Footballers on lockdown: “I’m learning a lot” says Ghana’s Yaw Yeboah
Strange times. Weird times. Extraordinary times. Everyone is struggling to describe the experience they are living through in this pandemic, as much as they are battling to find their own way through it. And sportsmen and women are no exception.
In the same way that so many of us have seen our livelihoods grind to a shuddering halt, leading to a sense of being in limbo, competitive sport has been in shutdown mode too, and is only now trying to find a way of getting back into action.
One of Ghana’s most promising young footballers, Yaw Yeboah, has been giving Planet Sport Football Africa listeners an insight into his experience. On Man City’s books as a teenager and highly rated by Pep Guardiola, he is currently playing in Spain for Celta Vigo’s B side, on loan from CD Numancia. Last year he captained Ghana Under-23s in the African Cup of Nations in Egypt, and a few years back he also played in the U20 World Cup in New Zealand.
‘You have to be mentally strong’
“Coronavirus is slowing everything and making people a bit crazy,” he admitted to our reporter Oluwashina Okeleji. “It’s very scary waking up every morning, seeing the news everywhere and then your family back in Ghana call you and they’re so scared because they heard the news about people dying, and it’s a lot. It’s a crazy thing – you have to be mentally strong.”
Yaw keeps in touch with many of his fellow Ghana players who are playing in Europe, including Mohammed Kudus (FC Nordsjalland, Denmark), Andre ‘Dede’ Ayew at Swansea City in the Championship (UK), Mubarek Wakaso in Ghana and Jonathan Mensah in the US. They play video games like Second Life, and put content onto Instagram to help stay connected to fans back in Ghana.
In some ways, lockdown has helped them connect more closely together – no-one’s going anywhere so they’re always available for a chat, unless they’re doing solo training – rather than having to arrange calls around different schedules and time zones.
It’s given Yaw plenty of time to think, and thankfulness is the theme he returns to throughout the interview:
‘Appreciate what you have’
“I’ve learned a lot. I always go to sleep at night, and maybe for an hour before sleep comes I will be thinking ‘what a world we are living in now’, this coronavirus is stopping every single thing in this world and the most important thing is stopping what we love doing, which is football, and other people want to be outside at the beach, want to be seeing people, working, so now we could say working, politics, everything is not important – the only thing is to appreciate what you have, and appreciate who you are and appreciate the earth. Appreciate your life.”
‘We will come back strong’
As a committed Christian, he is clear on the part his faith plays in how he has responded to the situation.
“I’m a Christian and I believe in God – I believe that whatever is happening in this world, God is in control. God knows exactly what he’s doing … there’s a lesson for us to appreciate everything that we have on this earth, and that our God created everything for a reason, and that God loves everything that he created. The world is going to change … how people are going to treat each other … so you have to appreciate the people in your life, appreciate your family and your friends, and the most important thing is that you have to appreciate life.
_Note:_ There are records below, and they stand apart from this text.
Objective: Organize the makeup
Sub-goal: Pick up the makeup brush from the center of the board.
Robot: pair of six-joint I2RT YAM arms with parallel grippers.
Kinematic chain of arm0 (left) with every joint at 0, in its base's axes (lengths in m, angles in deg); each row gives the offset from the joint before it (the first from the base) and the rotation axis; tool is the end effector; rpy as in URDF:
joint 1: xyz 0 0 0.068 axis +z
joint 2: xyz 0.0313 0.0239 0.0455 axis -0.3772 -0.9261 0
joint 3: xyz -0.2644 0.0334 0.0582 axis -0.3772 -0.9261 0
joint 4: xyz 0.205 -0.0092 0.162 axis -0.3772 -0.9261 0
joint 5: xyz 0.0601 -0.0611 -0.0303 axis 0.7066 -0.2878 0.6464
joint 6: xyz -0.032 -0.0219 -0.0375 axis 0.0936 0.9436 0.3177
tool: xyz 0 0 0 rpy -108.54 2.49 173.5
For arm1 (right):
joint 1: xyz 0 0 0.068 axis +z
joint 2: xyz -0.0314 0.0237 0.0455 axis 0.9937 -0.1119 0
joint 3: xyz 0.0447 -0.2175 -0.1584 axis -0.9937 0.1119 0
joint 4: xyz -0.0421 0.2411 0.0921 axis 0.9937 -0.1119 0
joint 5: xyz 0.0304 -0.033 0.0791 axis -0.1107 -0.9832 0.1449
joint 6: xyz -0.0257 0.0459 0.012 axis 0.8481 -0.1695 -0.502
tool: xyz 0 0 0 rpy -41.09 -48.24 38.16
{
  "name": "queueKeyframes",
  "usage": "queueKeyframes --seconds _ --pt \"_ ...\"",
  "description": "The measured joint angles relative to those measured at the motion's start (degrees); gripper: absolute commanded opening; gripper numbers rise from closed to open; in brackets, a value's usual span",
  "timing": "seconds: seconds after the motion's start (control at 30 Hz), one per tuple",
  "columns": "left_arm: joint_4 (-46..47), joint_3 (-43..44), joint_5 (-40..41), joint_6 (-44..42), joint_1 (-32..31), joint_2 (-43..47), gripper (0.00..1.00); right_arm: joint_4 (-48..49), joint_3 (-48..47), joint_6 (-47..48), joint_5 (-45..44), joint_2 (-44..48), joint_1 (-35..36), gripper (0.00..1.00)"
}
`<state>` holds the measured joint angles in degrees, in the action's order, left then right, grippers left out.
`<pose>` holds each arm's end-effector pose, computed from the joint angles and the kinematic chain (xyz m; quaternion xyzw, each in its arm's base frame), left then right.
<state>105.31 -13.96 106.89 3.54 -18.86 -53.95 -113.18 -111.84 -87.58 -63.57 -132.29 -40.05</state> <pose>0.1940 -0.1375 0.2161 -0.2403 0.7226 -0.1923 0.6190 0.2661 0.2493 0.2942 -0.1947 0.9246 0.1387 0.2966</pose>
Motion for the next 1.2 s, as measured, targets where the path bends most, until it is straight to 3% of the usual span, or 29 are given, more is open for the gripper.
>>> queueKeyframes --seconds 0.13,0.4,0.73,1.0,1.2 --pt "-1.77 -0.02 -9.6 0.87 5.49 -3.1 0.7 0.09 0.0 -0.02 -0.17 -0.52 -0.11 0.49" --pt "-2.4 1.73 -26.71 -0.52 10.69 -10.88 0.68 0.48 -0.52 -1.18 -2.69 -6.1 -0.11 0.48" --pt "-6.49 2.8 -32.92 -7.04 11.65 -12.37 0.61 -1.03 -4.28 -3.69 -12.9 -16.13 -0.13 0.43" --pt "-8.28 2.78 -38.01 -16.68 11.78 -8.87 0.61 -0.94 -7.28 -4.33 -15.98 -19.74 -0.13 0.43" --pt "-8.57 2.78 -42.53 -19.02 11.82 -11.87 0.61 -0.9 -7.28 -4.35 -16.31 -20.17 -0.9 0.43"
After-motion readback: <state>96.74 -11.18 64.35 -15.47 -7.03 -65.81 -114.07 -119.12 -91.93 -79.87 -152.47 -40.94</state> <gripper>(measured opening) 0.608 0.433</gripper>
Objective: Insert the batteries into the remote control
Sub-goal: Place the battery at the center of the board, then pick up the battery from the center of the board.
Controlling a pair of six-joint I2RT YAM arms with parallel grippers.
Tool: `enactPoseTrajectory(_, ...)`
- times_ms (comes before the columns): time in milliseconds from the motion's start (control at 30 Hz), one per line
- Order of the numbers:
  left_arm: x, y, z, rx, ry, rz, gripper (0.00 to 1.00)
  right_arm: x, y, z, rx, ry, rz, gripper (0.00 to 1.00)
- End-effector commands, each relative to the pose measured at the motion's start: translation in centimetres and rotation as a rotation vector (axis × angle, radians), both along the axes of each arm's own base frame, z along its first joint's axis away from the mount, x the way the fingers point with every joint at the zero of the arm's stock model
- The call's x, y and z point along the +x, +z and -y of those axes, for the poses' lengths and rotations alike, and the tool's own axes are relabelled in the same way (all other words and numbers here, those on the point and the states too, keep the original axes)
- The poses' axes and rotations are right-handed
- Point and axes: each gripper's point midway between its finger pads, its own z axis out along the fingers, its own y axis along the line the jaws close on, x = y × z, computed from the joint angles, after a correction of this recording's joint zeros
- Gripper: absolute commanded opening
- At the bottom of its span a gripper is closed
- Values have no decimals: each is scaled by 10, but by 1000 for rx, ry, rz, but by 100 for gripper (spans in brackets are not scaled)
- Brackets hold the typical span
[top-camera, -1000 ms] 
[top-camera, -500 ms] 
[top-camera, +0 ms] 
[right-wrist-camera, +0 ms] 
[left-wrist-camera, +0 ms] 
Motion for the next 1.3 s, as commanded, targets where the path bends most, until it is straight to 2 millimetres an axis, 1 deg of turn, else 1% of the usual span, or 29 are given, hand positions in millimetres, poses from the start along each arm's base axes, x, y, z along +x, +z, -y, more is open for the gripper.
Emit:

We will come back strong.”
It’s often said that professional footballers have a privileged position, and something of a responsibility to put something back into their communities, and Yaw certainly echoes that in his advice to fellow players: “In Africa you’re seeing players like Sadio Mane donating money to help a community – and this is love … if somebody is in need and you are in a position to help the person, just do it. Because you never know tomorrow, only God knows – only the Creator knows.”
As elite football in Spain, Germany, Italy and the UK takes the first tentative steps to concluding the current season, spare a thought for professionals like Yaw, walking the tightrope of sporting competition, health concerns and entertainment for broadcasters’ audiences. Football may be on the way back, but it’s going to feel very different for quite some time.